- **TASK OBJECTIVE**: Omit every picture. Return all other data as it stands.

--- --- ---

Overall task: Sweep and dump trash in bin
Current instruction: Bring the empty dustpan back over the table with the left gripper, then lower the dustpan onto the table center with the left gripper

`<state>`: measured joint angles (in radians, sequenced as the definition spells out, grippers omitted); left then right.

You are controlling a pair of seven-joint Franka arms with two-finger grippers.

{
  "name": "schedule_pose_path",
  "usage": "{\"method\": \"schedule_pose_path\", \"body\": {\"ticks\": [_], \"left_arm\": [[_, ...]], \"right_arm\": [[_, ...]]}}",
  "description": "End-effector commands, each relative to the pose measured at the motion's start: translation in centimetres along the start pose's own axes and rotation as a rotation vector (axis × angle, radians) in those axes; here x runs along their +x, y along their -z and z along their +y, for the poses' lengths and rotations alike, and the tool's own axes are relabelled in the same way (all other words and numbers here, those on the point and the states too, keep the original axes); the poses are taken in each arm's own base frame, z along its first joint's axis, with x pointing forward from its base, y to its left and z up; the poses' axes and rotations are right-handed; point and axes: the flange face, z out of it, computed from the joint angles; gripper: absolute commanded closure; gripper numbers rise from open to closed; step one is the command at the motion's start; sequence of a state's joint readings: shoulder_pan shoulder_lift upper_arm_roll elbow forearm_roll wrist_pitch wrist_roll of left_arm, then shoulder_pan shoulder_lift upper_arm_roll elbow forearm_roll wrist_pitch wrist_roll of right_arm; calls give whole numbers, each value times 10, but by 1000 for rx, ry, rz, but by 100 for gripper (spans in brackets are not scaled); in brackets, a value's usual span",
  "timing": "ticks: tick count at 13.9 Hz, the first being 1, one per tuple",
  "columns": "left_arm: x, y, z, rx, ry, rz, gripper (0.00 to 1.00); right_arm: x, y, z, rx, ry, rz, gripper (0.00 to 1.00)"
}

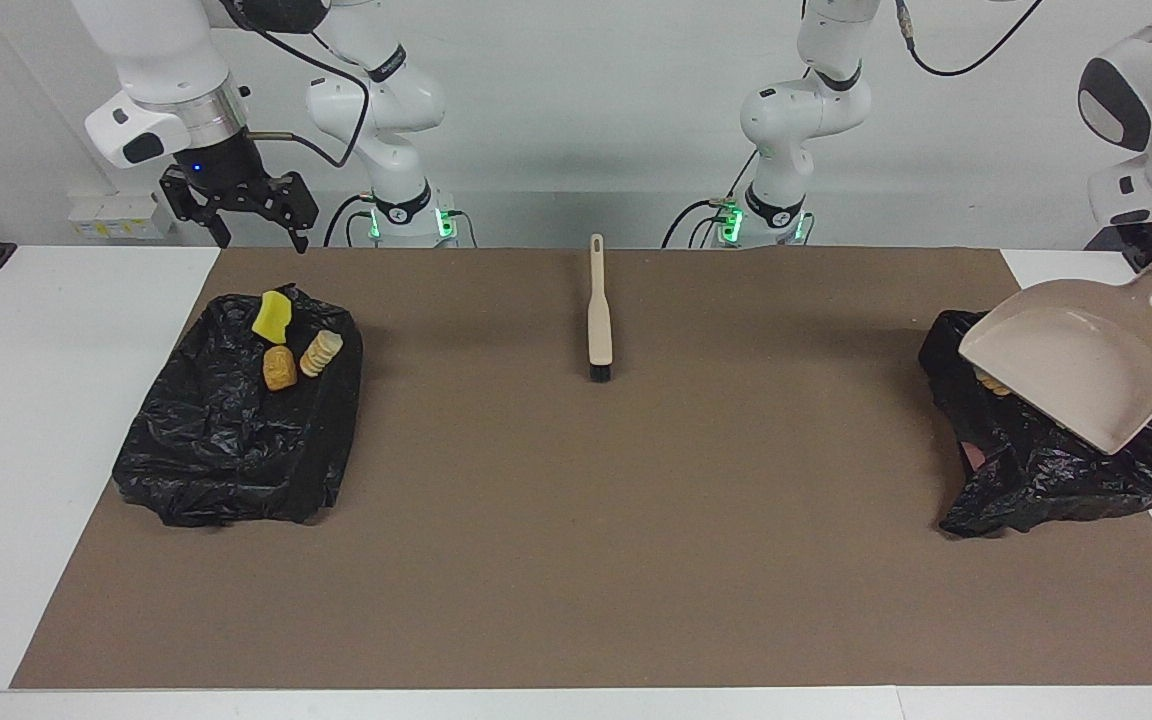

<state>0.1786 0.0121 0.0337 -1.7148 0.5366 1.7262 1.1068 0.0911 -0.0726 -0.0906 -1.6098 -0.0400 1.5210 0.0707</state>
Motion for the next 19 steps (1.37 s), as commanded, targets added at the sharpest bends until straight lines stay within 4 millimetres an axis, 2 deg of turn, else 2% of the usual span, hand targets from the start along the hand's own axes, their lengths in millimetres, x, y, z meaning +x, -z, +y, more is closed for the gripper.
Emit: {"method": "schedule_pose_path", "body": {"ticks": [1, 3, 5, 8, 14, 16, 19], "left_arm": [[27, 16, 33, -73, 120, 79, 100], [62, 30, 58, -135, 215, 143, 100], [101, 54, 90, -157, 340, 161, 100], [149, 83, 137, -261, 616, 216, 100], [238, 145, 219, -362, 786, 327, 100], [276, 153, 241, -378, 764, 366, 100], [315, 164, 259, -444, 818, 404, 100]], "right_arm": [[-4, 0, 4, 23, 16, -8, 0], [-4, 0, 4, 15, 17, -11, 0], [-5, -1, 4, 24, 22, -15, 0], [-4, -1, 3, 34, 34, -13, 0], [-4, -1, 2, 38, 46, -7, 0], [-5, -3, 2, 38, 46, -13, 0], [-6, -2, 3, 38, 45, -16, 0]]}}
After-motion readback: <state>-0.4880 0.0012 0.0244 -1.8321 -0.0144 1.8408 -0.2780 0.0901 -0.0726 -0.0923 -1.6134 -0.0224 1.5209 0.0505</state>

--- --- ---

- **RESULT FOR THIS TASK**:
Overall task: Sweep and dump trash in bin
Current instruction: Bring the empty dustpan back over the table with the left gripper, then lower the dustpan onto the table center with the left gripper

`<state>`: measured joint angles (in radians, sequenced as the definition spells out, grippers omitted); left then right.

You are controlling a pair of seven-joint Franka arms with two-finger grippers.

{
  "name": "schedule_pose_path",
  "usage": "{\"method\": \"schedule_pose_path\", \"body\": {\"ticks\": [_], \"left_arm\": [[_, ...]], \"right_arm\": [[_, ...]]}}",
  "description": "End-effector commands, each relative to the pose measured at the motion's start: translation in centimetres along the start pose's own axes and rotation as a rotation vector (axis × angle, radians) in those axes; here x runs along their +x, y along their -z and z along their +y, for the poses' lengths and rotations alike, and the tool's own axes are relabelled in the same way (all other words and numbers here, those on the point and the states too, keep the original axes); the poses are taken in each arm's own base frame, z along its first joint's axis, with x pointing forward from its base, y to its left and z up; the poses' axes and rotations are right-handed; point and axes: the flange face, z out of it, computed from the joint angles; gripper: absolute commanded closure; gripper numbers rise from open to closed; step one is the command at the motion's start; sequence of a state's joint readings: shoulder_pan shoulder_lift upper_arm_roll elbow forearm_roll wrist_pitch wrist_roll of left_arm, then shoulder_pan shoulder_lift upper_arm_roll elbow forearm_roll wrist_pitch wrist_roll of right_arm; calls give whole numbers, each value times 10, but by 1000 for rx, ry, rz, but by 100 for gripper (spans in brackets are not scaled); in brackets, a value's usual span",
  "timing": "ticks: tick count at 13.9 Hz, the first being 1, one per tuple",
  "columns": "left_arm: x, y, z, rx, ry, rz, gripper (0.00 to 1.00); right_arm: x, y, z, rx, ry, rz, gripper (0.00 to 1.00)"
}


<state>0.1786 0.0121 0.0337 -1.7148 0.5366 1.7262 1.1068 0.0911 -0.0726 -0.0906 -1.6098 -0.0400 1.5210 0.0707</state>
Motion for the next 19 steps (1.37 s), as commanded, targets added at the sharpest bends until straight lines stay within 4 millimetres an axis, 2 deg of turn, else 2% of the usual span, hand targets from the start along the hand's own axes, their lengths in millimetres, x, y, z meaning +x, -z, +y, more is closed for the gripper.
Emit: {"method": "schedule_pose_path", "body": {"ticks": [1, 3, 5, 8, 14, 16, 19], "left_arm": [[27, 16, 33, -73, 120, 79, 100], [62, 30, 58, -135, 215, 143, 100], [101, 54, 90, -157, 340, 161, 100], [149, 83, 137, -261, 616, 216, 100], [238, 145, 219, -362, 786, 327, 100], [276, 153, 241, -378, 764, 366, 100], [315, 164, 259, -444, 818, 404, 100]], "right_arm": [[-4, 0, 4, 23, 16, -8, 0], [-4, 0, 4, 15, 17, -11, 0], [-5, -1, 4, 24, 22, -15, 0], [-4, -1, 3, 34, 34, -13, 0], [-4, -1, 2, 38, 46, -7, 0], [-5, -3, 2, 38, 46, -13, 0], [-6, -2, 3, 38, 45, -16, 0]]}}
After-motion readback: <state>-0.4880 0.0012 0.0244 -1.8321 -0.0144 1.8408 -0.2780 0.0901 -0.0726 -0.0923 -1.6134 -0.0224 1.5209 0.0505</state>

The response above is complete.